Alman hükümetine hazırladıkları raporlarla destek sunan, Berlin'deki önemli düşünce kuruluşlarından SWP'nin (Bilim ve Siyaset Vakfı) son dönemde hazırladığı bir raporda, Suriye hükümetinin müttefikleriyle birlikte askeri olarak kazandığı başarıları görmezden gelen siyasetin, artık başarı şansının kalmadığı vurgulanıyordu.

SWP'nin 2012 yılında Suriye ile ilgili hazırladığı ''The Day After'' (Ertesi Gün) ana başlığını taşıyan projede, kısa sürede düşeceği varsayılan Esad sonrası dönem için hazırlık yapılıyordu.

Avrupa'daki farklı kuruluş ve yardım örgütleri de Suriye Devlet Başkanı ile olmasa bile devlet yetkilileriyle ilişki kurulmasının vaktinin geldiğini sıklıkla dile getiriyorlar.

AB'nin (Almanya'nın gölgesindeki) Avusturyalı komiseri Johannes Hahn ise hedeflerini şu sözlerle özetliyor: ''Bir gecede rejim değişikliği gerçekleşemez. Ama bizim beklediğimiz, siyasi geçiş süreciyle ilgili inandırıcı işaretler. (Suriye'nin) yeniden imarının desteklenmesi bu konuda bir kaldıraç işlevi görebilir.

Rusya'nın tepkisi

Suriye'de önemli bir güç olan Rusya Dışişleri Bakanı Lavrov ise TASS ajansına verdiği demeçte, Batılı ülkeleri, Suriye halkı için oluşturulduğu söylenen insani yardım fonu konusunda ''çifte standart''la suçladı. Lavrov, yardımların sadece muhaliflerin kontrolündeki bölgelere gönderildiğini ve hükümet kontrolündeki bölgelerin, acil ihtiyaçları olmasına rağmen bu yardımdan muaf tutulduklarına işaret etti.

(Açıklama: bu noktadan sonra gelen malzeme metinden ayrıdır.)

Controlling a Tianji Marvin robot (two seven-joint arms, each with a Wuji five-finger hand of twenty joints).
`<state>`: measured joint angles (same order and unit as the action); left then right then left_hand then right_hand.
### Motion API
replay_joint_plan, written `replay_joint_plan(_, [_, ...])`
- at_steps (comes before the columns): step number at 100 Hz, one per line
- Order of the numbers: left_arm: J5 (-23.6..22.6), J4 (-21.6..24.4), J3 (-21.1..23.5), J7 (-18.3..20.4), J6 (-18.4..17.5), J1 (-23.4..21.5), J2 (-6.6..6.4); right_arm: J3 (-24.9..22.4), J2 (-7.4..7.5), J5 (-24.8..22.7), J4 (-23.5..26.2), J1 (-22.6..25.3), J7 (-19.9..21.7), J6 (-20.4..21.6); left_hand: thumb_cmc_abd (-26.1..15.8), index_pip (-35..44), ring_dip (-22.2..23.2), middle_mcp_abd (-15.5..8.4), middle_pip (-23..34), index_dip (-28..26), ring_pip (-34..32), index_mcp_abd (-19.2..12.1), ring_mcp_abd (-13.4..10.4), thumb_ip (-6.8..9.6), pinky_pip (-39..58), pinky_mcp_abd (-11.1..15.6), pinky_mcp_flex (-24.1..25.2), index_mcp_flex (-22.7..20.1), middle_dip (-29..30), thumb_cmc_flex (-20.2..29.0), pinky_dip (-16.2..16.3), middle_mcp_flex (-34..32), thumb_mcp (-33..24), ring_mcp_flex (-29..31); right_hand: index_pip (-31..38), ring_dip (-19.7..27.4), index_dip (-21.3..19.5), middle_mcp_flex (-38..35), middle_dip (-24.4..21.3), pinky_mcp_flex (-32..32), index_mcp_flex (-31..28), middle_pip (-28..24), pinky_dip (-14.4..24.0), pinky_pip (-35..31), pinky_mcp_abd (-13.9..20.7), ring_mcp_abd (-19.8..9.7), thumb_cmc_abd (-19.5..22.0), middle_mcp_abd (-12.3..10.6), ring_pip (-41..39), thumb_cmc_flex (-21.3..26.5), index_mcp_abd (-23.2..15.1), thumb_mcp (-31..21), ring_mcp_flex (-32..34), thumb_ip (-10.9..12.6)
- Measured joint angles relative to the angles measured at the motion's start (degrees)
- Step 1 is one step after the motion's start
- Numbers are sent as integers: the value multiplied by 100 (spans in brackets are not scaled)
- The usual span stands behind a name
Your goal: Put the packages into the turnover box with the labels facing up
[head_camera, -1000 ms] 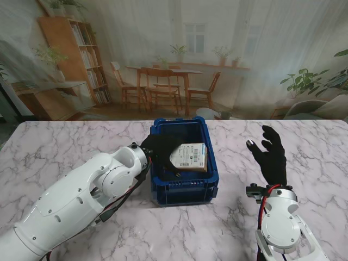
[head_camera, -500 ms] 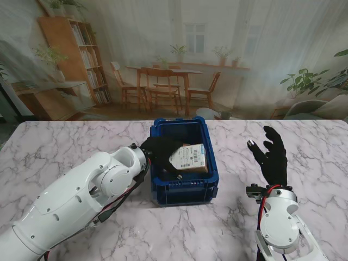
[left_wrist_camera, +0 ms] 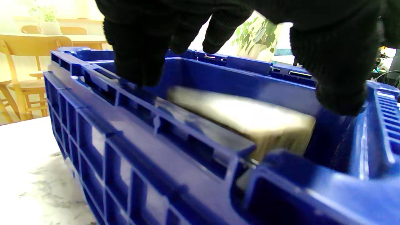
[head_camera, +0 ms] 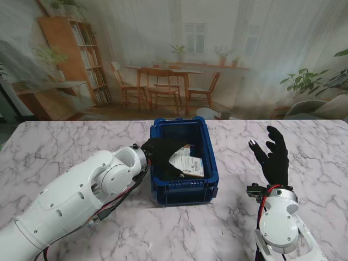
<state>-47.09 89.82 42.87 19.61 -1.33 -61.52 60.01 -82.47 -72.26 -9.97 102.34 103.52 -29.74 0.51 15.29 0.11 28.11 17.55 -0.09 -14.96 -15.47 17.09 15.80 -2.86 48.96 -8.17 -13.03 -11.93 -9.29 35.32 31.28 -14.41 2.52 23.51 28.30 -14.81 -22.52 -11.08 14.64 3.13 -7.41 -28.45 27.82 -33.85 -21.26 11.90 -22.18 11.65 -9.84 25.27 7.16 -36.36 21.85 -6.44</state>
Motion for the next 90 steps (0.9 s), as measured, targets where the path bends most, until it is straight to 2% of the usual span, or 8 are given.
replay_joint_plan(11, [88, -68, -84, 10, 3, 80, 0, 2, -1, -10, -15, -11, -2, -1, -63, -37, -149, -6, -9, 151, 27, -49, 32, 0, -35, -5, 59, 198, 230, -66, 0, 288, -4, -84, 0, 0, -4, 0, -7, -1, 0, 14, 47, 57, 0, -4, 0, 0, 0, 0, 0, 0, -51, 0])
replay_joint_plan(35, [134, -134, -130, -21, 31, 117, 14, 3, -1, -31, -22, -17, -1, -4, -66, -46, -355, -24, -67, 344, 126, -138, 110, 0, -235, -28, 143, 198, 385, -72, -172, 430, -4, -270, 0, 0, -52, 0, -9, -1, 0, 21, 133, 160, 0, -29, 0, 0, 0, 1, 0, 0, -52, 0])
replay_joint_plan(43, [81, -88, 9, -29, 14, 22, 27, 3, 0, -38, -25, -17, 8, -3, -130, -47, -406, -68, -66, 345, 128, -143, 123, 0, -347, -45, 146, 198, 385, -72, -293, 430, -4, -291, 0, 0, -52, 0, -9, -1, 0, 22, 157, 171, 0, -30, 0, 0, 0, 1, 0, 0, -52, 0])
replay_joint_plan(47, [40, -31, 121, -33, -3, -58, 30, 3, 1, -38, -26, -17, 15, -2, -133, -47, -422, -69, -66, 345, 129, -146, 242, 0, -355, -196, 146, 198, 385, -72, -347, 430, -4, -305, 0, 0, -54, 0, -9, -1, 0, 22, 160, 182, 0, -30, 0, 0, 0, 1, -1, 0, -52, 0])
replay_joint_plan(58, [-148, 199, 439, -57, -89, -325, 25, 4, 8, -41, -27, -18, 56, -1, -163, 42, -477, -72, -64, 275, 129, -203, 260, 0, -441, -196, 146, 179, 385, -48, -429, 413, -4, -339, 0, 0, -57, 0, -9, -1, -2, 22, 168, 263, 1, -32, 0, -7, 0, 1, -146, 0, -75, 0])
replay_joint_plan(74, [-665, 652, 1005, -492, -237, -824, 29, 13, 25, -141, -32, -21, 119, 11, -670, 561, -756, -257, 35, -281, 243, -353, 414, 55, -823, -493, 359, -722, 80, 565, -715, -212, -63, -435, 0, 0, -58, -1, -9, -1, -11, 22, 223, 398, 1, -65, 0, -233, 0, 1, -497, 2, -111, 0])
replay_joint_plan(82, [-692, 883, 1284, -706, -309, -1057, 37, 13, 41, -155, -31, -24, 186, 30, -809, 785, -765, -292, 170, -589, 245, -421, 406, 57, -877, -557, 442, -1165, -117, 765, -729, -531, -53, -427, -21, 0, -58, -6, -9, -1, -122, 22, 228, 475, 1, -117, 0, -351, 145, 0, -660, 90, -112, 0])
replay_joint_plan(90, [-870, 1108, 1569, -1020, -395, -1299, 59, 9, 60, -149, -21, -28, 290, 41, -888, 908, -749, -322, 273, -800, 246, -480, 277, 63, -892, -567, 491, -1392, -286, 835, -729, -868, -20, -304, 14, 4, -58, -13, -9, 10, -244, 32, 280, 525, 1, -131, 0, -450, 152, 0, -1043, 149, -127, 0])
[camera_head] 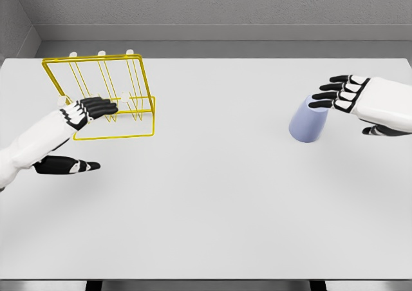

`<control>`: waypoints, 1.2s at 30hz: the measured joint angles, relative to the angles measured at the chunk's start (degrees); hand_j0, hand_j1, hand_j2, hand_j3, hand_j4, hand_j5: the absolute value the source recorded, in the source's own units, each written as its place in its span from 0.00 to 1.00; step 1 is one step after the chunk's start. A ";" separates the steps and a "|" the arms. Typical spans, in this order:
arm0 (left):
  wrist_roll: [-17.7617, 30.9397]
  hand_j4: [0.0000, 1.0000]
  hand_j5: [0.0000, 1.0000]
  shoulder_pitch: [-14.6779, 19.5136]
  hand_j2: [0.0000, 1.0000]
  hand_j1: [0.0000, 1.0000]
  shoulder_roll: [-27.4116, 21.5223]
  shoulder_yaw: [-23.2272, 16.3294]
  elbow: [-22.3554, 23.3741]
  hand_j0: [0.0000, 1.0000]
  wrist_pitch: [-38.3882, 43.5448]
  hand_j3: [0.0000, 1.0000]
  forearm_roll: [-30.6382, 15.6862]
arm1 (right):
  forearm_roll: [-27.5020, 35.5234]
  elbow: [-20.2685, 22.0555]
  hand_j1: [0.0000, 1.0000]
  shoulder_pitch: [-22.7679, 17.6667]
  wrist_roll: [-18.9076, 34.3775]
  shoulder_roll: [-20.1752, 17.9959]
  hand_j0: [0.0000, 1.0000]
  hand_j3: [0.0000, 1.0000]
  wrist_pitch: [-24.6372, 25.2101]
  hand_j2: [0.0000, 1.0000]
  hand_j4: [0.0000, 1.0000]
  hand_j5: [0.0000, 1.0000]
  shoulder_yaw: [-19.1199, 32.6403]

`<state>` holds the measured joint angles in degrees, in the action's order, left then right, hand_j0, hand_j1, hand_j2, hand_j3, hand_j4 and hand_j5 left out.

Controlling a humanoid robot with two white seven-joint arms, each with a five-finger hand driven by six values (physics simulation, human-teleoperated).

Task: Place the cup on the cup holder with both arms

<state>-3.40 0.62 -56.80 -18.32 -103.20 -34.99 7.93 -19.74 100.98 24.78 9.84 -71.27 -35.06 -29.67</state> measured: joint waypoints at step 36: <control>0.11 1.00 1.00 14.50 1.00 1.00 1.45 -27.78 0.13 1.00 0.00 1.00 -32.40 | -6.56 -21.12 1.00 17.23 25.18 22.37 1.00 1.00 -0.10 1.00 1.00 1.00 -4.62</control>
<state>-3.29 15.12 -55.35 -46.11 -103.07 -34.99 -24.47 -26.30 79.86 42.01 35.02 -48.90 -35.15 -34.30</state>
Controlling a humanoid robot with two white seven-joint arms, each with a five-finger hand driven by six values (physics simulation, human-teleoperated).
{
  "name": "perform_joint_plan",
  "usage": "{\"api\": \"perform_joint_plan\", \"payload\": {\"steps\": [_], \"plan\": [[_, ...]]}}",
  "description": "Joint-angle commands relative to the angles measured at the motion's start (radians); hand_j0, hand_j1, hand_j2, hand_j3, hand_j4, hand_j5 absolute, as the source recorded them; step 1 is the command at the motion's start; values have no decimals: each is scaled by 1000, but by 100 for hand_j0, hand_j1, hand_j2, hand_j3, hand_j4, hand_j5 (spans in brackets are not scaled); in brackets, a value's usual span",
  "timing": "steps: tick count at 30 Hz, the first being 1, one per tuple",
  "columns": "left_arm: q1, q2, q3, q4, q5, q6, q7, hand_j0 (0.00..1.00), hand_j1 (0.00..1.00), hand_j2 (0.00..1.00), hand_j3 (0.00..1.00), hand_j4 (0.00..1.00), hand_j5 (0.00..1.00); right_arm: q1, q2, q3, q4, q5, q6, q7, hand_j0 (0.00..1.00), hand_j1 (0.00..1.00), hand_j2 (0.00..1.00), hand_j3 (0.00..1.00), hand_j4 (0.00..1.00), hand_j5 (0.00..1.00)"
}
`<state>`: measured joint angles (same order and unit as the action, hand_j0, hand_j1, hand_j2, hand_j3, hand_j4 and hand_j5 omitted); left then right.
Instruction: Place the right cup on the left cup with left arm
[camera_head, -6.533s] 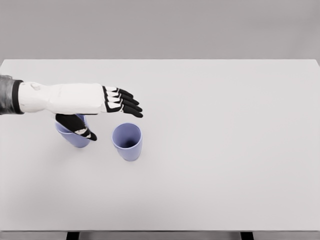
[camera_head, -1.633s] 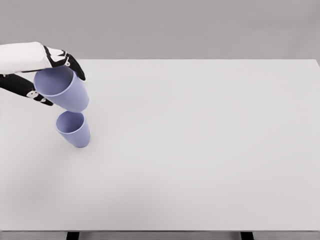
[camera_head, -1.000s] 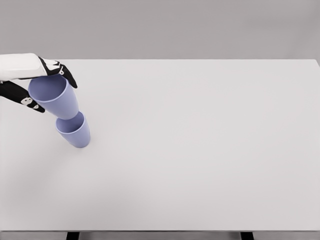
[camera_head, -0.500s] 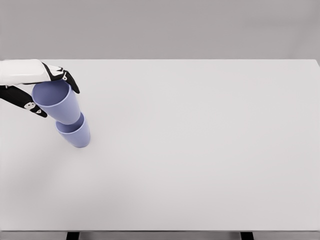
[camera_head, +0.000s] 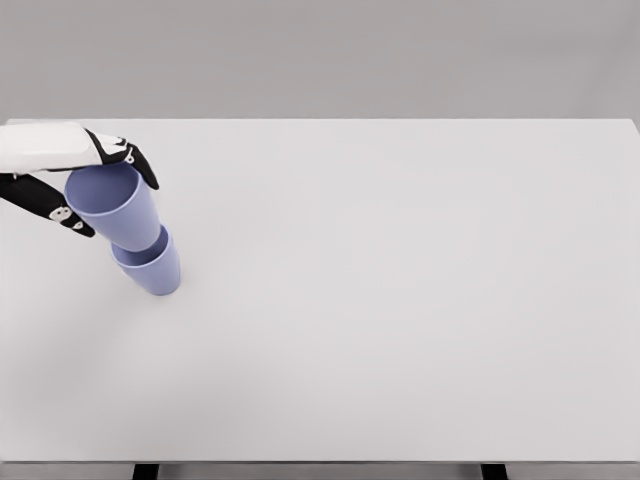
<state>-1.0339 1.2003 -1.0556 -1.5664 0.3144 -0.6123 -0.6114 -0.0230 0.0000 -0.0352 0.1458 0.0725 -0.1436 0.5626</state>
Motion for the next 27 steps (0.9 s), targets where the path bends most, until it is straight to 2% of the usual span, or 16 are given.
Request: {"api": "perform_joint_plan", "payload": {"steps": [1,19,27], "plan": [[0,-1,-4,11,5,1,1,50,50,50,50,50,50,0,0,0,0,1,-1,0,100,100,100,100,100,100],[12,-11,-4,9,2,1,1,50,50,50,50,50,50,0,0,0,1,1,-1,0,100,100,100,100,100,100],[14,-31,-4,45,0,1,1,50,50,50,50,50,50,0,0,0,0,1,-1,0,100,100,100,100,100,100]]}}
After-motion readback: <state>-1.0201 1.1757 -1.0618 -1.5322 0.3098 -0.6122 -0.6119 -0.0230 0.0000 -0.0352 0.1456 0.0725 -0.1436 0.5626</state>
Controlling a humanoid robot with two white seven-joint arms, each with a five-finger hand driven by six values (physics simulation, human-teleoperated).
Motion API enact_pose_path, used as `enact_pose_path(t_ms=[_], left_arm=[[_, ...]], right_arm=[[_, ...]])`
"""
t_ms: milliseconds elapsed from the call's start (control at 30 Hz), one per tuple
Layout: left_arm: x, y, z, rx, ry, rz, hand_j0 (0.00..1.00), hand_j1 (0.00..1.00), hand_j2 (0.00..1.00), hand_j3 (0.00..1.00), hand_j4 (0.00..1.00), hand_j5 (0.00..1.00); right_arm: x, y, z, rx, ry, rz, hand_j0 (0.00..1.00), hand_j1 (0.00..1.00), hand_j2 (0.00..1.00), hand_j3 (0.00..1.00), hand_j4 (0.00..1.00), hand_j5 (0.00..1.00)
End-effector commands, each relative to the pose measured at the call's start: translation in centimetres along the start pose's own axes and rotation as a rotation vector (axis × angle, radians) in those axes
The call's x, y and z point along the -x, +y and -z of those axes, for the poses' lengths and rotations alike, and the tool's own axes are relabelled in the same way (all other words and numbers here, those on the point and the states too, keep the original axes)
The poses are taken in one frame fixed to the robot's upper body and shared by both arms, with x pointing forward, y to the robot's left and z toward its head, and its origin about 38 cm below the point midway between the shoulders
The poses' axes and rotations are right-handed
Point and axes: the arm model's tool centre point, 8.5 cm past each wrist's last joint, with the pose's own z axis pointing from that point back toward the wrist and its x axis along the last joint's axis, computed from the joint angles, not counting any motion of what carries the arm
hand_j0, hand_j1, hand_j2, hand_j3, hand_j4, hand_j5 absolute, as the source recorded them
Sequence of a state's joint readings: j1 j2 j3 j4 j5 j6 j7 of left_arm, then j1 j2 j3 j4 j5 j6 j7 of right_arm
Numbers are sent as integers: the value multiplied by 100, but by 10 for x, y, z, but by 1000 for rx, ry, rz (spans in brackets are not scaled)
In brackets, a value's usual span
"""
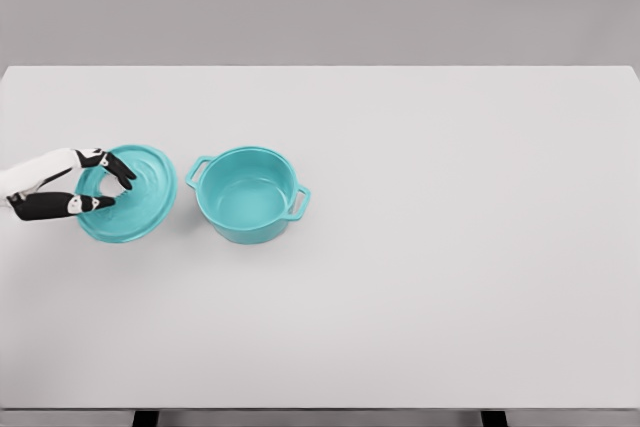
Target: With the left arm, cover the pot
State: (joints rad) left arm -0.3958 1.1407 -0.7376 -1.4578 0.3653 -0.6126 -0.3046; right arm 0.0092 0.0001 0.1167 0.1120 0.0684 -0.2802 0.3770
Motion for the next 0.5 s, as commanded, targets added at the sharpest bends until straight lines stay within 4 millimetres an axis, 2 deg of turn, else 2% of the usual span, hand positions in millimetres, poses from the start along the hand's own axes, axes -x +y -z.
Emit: enact_pose_path(t_ms=[0, 467], left_arm=[[-6, 2, 0, 1, -13, 3, 50, 50, 50, 50, 50, 50], [-26, 5, 12, 5, -77, 35, 51, 51, 51, 51, 51, 51]], right_arm=[[0, 0, 0, 0, 0, -1, 100, 100, 100, 100, 100, 100], [0, 0, 0, 0, 0, -1, 100, 100, 100, 100, 100, 100]])
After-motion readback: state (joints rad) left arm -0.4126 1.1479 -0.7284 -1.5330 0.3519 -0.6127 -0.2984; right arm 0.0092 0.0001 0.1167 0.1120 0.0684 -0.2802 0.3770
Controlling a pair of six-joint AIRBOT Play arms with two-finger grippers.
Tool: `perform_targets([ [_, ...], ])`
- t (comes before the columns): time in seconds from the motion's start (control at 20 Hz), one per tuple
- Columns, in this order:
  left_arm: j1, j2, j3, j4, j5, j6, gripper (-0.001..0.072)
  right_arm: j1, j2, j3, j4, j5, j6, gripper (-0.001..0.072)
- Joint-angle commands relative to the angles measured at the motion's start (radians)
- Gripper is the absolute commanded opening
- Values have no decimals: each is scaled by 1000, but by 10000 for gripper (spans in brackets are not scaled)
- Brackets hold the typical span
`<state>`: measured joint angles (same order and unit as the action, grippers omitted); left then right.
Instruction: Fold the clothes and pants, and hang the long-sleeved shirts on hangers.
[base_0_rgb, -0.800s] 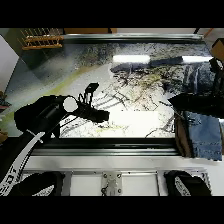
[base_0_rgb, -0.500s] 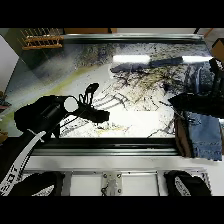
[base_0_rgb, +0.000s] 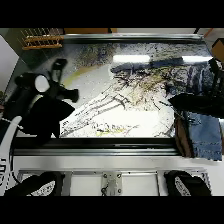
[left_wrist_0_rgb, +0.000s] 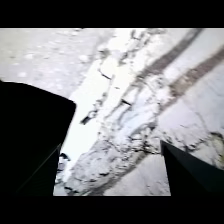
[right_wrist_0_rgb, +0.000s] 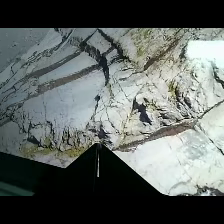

Suriyeliler için sefalet her yerde

BM verilerine göre, Suriye devletinin kontrolündeki bölgelerde yaşayan halkın üçte ikisi, iç savaş ve ABD ile AB'nin uyguladıkları ve acil ihtiyaç duyulan temel sağlık ekipmanlarını bile kapsayan ambargo sonucu ''aşırı'' yoksulluk sınırının altında yaşıyor. Petrol ambargosu sonucu fiyatların zincirleme artmasıyla, işi olan nüfusun yüzde 90'ı gelirlerinin yüzde ellisinden fazlasını temel gıda maddeleri için harcamak zorunda. İşsiz çoğunluğun durumu ise malum...

Türkiye'ye sığınmak zorunda kalan Suriyelilerin durumu da farklı değil. BM’nin göçten sorumlu komiseri Fillipo Grandi, Spiegel dergisine verdiği 30 Haziran tarihli söyleşide, BM’nin Türkiye’de zorda kalan mülteciler için kullandığı telefon hattının krizden önce günde ülkedeki göçmenlerin yüzde 6’sı tarafından yardım isteme amacıyla arandığını, kriz sonrasındaysa bu oranın günde yüzde 45’e çıktığını açıkladı. Türkiye’yi kızdırmamak için rakam yerine yüzdeyle verilen oranların anlamı milyonlarca yardıma muhtaç insan anlamına geliyor.

BM’nin verilerine göre Ağustos 2019 tarihi itibariyle Türkiye’de BM’ye kayıtlı 3.643.870 mülteci yaşıyor.